• _PROBLEM REQUIREMENTS_:
Give the listing again word for word. Skip the pictures.

• _INPUT DATA_:

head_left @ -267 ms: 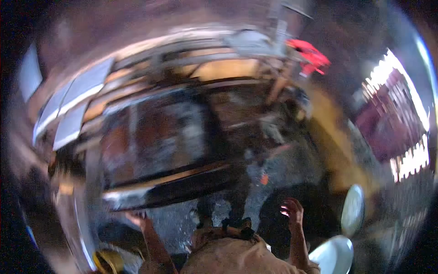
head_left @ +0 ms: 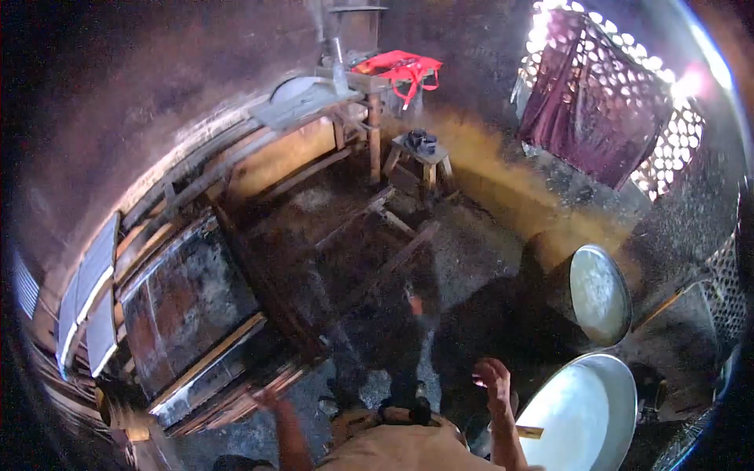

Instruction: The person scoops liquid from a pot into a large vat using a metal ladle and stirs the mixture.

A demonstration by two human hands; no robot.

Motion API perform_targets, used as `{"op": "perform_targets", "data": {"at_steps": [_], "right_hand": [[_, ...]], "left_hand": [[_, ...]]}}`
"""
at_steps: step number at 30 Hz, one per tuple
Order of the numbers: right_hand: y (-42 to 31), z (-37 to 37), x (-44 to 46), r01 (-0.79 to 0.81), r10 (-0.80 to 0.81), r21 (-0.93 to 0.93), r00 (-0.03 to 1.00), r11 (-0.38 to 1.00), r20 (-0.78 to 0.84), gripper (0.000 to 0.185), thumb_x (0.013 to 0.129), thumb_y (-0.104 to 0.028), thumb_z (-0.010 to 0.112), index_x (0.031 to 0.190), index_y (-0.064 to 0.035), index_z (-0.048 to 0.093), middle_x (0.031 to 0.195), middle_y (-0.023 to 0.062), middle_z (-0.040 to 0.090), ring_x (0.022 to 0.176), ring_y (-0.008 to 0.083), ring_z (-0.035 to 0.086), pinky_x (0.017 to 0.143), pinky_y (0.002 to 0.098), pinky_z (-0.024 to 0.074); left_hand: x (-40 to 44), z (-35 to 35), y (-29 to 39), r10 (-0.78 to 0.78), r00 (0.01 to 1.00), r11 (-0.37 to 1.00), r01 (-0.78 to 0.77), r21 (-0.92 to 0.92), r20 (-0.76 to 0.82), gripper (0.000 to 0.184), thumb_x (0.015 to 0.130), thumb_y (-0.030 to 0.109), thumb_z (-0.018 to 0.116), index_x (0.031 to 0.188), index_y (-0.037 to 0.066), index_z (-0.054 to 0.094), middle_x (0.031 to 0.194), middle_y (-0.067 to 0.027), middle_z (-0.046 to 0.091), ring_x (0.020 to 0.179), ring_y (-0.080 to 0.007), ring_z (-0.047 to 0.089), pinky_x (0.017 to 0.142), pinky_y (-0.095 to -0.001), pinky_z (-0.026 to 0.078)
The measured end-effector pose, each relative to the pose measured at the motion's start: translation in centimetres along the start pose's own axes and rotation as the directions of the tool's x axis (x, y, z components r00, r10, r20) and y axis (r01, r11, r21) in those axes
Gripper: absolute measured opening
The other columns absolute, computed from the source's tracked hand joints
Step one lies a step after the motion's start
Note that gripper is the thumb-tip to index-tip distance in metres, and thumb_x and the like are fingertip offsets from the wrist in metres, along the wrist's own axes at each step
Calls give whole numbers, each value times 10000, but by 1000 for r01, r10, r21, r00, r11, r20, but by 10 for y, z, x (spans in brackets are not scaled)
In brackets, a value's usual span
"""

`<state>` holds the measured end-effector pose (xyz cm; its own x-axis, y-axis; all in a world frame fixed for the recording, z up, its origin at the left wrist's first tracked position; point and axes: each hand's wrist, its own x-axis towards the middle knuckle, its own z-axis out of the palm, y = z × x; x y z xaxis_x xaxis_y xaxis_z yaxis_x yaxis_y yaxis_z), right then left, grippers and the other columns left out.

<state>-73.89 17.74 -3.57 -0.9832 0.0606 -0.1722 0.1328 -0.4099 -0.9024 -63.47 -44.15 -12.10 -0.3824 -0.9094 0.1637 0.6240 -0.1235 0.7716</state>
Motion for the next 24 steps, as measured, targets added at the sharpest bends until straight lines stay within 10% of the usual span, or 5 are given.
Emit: {"op": "perform_targets", "data": {"at_steps": [5, 11, 17, 20, 24], "right_hand": [[-36, -161, -63, -100, 91, -37, 976, 994, -200, 303, 866, -229, 601, 1089, -25, 579, 892, 80, 662, 713, 180, 663, 589, 275, 529], [-80, -246, -71, 34, -184, -471, 943, 882, -276, 298, 816, -240, 670, 999, -8, 634, 947, 84, 658, 825, 212, 616, 709, 330, 496], [-127, -345, -112, -302, -5, -944, 952, 132, -305, 574, 697, -392, 741, 1121, -36, 586, 1122, 152, 583, 1074, 325, 535, 931, 477, 376], [-132, -340, -178, -484, 361, -872, 802, -74, -476, 555, 654, -451, 747, 1047, -68, 661, 1064, 162, 626, 1057, 332, 564, 954, 564, 362], [-99, -342, -202, -604, 513, -752, 573, -263, -639, 348, 661, -389, 737, 830, -85, 719, 925, 137, 670, 989, 353, 591, 988, 697, 250]], "left_hand": [[-289, 254, -69, -748, 656, 594, 595, 541, 99, 429, 890, 470, 485, 1123, 117, 559, 1047, -71, 596, 919, -245, 561, 775, -395, 466], [-402, 466, -122, -458, -117, 800, -487, 351, 881, 269, 809, 157, 705, 1042, 51, 621, 1023, -78, 652, 981, -198, 606, 871, -322, 475], [-446, 604, -142, -688, -531, 207, 510, 835, 495, 576, 877, 481, 547, 1272, 63, 499, 1225, -135, 582, 1063, -278, 583, 878, -407, 484], [-439, 470, -292, -964, -69, 264, -289, 920, 255, 754, 830, 640, 477, 1341, 88, 418, 1292, -150, 527, 1075, -307, 580, 805, -505, 496], [-421, 426, -338, -956, -218, -155, -183, 971, -194, 583, 828, 554, 520, 1165, 84, 450, 1112, -94, 556, 925, -271, 574, 710, -462, 467]]}}
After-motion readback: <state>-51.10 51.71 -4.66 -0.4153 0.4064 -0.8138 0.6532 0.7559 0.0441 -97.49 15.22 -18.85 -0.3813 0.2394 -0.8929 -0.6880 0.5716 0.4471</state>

• _SOLUTION TO THIS EXERCISE_:
head_left @ -267 ms: 
head_left @ +0 ms: 

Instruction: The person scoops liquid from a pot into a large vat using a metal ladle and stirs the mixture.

A demonstration by two human hands; no robot.

Motion API perform_targets, used as `{"op": "perform_targets", "data": {"at_steps": [_], "right_hand": [[_, ...]], "left_hand": [[_, ...]]}}`
"""
at_steps: step number at 30 Hz, one per tuple
Order of the numbers: right_hand: y (-42 to 31), z (-37 to 37), x (-44 to 46), r01 (-0.79 to 0.81), r10 (-0.80 to 0.81), r21 (-0.93 to 0.93), r00 (-0.03 to 1.00), r11 (-0.38 to 1.00), r20 (-0.78 to 0.84), gripper (0.000 to 0.185), thumb_x (0.013 to 0.129), thumb_y (-0.104 to 0.028), thumb_z (-0.010 to 0.112), index_x (0.031 to 0.190), index_y (-0.064 to 0.035), index_z (-0.048 to 0.093), middle_x (0.031 to 0.195), middle_y (-0.023 to 0.062), middle_z (-0.040 to 0.090), ring_x (0.022 to 0.176), ring_y (-0.008 to 0.083), ring_z (-0.035 to 0.086), pinky_x (0.017 to 0.143), pinky_y (0.002 to 0.098), pinky_z (-0.024 to 0.074); left_hand: x (-40 to 44), z (-35 to 35), y (-29 to 39), r10 (-0.78 to 0.78), r00 (0.01 to 1.00), r11 (-0.37 to 1.00), r01 (-0.78 to 0.77), r21 (-0.92 to 0.92), r20 (-0.76 to 0.82), gripper (0.000 to 0.184), thumb_x (0.015 to 0.130), thumb_y (-0.030 to 0.109), thumb_z (-0.018 to 0.116), index_x (0.031 to 0.188), index_y (-0.037 to 0.066), index_z (-0.054 to 0.094), middle_x (0.031 to 0.194), middle_y (-0.067 to 0.027), middle_z (-0.046 to 0.091), ring_x (0.020 to 0.179), ring_y (-0.080 to 0.007), ring_z (-0.047 to 0.089), pinky_x (0.017 to 0.142), pinky_y (-0.095 to -0.001), pinky_z (-0.026 to 0.078)
The measured end-effector pose, each relative to the pose measured at the motion's start: translation in centimetres along the start pose's own axes and rotation as the directions of the tool's x axis (x, y, z components r00, r10, r20) and y axis (r01, r11, r21) in those axes
Gripper: absolute measured opening
The other columns absolute, computed from the source's tracked hand joints
Step one lies a step after the motion's start
Note that gripper is the thumb-tip to index-tip distance in metres, and thumb_x and the like are fingertip offsets from the wrist in metres, along the wrist's own axes at each step
Calls give whole numbers, each value times 10000, but by 1000 for r01, r10, r21, r00, r11, r20, but by 10 for y, z, x (spans in brackets are not scaled)
In brackets, a value's usual span
"""

`<state>` holds the measured end-effector pose (xyz cm; its own x-axis, y-axis; all in a world frame fixed for the recording, z up, its origin at the left wrist's first tracked position; point and axes: each hand's wrist, its own x-axis towards the middle knuckle, its own z-axis out of the palm, y = z × x; x y z xaxis_x xaxis_y xaxis_z yaxis_x yaxis_y yaxis_z), right then left, grippers and the other columns left out.

<state>-73.89 17.74 -3.57 -0.9832 0.0606 -0.1722 0.1328 -0.4099 -0.9024 -63.47 -44.15 -12.10 -0.3824 -0.9094 0.1637 0.6240 -0.1235 0.7716</state>
Motion for the next 24 steps, as measured, targets added at the sharpest bends until straight lines stay within 10% of the usual span, or 5 are given.
Emit: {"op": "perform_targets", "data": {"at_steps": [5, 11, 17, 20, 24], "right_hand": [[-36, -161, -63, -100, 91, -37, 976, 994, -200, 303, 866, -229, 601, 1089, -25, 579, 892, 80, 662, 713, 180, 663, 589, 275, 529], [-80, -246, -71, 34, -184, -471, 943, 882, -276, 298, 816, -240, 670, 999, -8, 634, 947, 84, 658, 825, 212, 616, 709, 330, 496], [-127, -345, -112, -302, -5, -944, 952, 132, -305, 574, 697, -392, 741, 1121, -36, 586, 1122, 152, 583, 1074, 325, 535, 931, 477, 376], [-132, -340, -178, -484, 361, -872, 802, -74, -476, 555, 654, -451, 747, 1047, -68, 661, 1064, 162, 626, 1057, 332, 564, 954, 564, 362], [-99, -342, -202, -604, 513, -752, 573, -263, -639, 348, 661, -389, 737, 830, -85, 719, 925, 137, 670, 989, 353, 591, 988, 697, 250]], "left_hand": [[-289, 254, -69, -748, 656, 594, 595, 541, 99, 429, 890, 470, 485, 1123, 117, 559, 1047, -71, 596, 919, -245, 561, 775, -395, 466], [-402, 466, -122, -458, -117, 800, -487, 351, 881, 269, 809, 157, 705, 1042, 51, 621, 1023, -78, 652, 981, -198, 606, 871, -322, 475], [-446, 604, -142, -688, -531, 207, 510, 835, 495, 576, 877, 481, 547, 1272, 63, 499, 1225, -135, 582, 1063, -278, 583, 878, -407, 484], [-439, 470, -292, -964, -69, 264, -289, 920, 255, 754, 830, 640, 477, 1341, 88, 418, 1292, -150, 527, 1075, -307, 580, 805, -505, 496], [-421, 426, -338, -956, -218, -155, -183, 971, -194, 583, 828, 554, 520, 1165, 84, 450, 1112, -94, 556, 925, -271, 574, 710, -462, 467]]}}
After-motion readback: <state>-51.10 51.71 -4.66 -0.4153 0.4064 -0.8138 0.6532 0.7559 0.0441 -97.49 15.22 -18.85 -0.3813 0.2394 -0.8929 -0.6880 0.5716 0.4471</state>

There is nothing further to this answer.